When asked to follow up, Edwards stated that she was unclear as to why anyone would think that.
“No, I don’t think that is correct. There is certainly a lot more space [in the library] and is better configured for [the Learning Center],” Edwards continued. “It also allows for when there is a lot of tutoring in the library for the tutors to expand out into the library as needed.”
No specifics to what the final renovation would look like, as the contractors are still in the early stages of designing a new layout according to both Edwards and Steffen.
However, according to Steffen and confirmed by Edwards, there are three options up for consideration.
“Plan A only focuses on the first floor, while both plan B and C impact the lower level, as well,” Steffen told the Leader.
Steffen also questioned where the money was coming from to do this massive renovation.
“I can’t give specifics,” Steffen told the Leader, “but I can tell you that it is a seven figure number and, last I heard, the college was just coming out of a financial crisis.”
“I love this college,” she continued, “and would hate to see anything happen to it because of an unnecessary renovation.”
Later, Edwards would confirm this large dollar amount.
“The renovation is going to cost a million dollars. But that is the cap for out architects and they are well aware of that,” Edwards said. “There may be a phase two in the next year or, maybe, the next two years.”
Edwards also stated that the million dollar budget was coming from two seperate accounts that the college has allocated for these types of projects.

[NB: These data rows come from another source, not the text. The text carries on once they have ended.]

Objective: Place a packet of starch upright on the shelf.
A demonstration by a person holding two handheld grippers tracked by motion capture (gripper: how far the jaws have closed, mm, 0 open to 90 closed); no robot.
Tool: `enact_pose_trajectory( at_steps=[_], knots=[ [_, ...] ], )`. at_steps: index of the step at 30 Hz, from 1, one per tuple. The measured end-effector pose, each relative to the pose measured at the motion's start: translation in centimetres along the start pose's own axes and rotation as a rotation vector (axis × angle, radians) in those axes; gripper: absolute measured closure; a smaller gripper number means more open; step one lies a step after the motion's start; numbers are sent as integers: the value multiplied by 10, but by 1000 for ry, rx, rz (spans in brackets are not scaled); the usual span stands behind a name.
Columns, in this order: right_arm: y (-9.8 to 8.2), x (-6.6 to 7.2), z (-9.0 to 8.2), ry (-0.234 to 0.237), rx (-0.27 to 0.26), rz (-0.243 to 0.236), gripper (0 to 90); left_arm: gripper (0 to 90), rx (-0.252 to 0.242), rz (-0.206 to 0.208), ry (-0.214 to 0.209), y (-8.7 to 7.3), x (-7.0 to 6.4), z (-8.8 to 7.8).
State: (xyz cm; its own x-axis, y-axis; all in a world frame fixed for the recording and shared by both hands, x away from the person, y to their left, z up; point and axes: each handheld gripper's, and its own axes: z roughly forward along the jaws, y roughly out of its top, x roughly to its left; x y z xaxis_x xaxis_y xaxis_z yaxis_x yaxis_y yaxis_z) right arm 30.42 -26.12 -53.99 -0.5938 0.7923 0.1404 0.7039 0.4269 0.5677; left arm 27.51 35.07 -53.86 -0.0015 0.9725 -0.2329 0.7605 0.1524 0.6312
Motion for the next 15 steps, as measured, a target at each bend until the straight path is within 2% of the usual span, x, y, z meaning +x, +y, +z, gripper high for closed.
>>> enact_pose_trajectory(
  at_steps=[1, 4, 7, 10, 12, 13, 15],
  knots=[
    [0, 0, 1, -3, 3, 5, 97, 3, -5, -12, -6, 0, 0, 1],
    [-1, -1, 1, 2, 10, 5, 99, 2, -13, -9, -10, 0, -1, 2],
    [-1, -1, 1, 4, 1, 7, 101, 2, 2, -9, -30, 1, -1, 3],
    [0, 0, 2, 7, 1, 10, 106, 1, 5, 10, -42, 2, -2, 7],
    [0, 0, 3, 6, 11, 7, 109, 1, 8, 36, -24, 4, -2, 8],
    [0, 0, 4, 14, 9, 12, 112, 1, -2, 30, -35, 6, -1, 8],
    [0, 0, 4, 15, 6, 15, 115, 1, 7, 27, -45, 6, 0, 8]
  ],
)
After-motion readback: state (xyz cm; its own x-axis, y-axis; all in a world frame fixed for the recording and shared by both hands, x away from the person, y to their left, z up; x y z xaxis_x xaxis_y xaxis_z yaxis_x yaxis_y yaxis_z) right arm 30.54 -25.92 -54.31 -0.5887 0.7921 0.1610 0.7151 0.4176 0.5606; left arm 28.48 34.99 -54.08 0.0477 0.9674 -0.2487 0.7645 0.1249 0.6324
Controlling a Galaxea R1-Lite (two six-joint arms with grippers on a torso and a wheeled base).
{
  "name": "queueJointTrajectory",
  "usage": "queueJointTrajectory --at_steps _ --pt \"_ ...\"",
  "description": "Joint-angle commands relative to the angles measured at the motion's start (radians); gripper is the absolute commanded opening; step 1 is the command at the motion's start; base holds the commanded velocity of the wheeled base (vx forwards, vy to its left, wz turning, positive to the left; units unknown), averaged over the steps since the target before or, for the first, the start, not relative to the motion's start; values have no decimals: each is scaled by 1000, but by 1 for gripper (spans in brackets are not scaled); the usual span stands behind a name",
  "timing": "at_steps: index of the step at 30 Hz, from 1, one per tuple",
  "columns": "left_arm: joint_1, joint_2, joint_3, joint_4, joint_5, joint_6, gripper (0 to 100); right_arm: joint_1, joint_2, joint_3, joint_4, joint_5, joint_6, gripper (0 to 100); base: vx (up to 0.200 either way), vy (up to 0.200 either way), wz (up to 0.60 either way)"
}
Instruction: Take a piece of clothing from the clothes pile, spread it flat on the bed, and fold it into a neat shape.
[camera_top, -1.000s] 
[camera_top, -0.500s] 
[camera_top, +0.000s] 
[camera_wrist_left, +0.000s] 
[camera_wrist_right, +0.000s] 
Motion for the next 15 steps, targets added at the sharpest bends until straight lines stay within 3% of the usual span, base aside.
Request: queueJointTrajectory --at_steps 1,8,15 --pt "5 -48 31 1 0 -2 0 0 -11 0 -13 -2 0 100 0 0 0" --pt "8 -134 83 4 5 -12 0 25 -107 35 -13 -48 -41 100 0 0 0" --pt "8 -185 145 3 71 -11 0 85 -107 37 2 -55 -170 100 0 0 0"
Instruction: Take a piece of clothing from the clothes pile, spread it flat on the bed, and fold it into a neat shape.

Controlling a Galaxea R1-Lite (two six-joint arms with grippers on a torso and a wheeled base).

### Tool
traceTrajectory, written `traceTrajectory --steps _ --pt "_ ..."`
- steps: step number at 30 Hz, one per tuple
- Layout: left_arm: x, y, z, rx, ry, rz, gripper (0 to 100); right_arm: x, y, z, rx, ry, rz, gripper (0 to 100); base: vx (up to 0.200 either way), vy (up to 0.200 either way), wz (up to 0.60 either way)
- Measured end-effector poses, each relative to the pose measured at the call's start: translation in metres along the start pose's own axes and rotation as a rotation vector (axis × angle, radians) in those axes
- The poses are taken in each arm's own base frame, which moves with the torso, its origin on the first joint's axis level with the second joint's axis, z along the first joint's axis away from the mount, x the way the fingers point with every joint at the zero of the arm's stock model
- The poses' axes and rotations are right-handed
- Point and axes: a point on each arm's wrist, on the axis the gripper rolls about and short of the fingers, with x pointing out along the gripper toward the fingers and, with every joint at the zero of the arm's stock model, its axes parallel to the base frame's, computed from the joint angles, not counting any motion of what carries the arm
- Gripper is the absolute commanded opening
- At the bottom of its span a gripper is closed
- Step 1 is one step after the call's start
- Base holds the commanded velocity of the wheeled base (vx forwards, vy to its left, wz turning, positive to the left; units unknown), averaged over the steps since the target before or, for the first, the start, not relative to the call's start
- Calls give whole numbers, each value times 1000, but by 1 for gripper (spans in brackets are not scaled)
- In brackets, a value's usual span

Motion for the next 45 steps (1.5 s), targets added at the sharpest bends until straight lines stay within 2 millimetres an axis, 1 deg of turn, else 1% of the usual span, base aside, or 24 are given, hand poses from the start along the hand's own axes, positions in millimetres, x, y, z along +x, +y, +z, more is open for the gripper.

“[The money] is coming from our reserve account and our operating budget,” said Edwards.
Edwards also stated that the renovation would only be touching the first floor.
“With the time frame and budget, it would just not be feasible to try and do anything else at this point in time,” Edwards said.
With such a large renovation Steffen also questioned why no students were asked about if they thought this was a necessary change to the college.
“[The library] has around three to four thousand students walk in and out of this building, so I am surprised that no one has asked students about this to get their opinions,” Steffen said.
Edwards commented that students were not included in this task force because this project had been in the works for a long time and that a student might not be able to commit to the time required to discuss the project.
“Right now there are not any students on the task force. Partially that was because we weren’t sure what this would all really look like,” Edwards said, “and part of it was that this has been going on for a really long time and students tend to think in terms of semesters. With us starting last summer and going into this summer, it didn't make full sense to have a student commit to that long of a time frame.”
Steffen wanted to make it clear that the library was not against this collaboration and the library was not nearly as nervous about the renovation as it was early in the semester.
“We are not against this new collaboration,” said Steffen, “we were just afraid when we felt our voices were not being heard and that decisions were being made without our input.”
“We wanted to make sure our ability to be where the students are and be accessible for them to ask us for help to be preserved,” continued Steffen. “The plans we have seen thus far would preserve that.”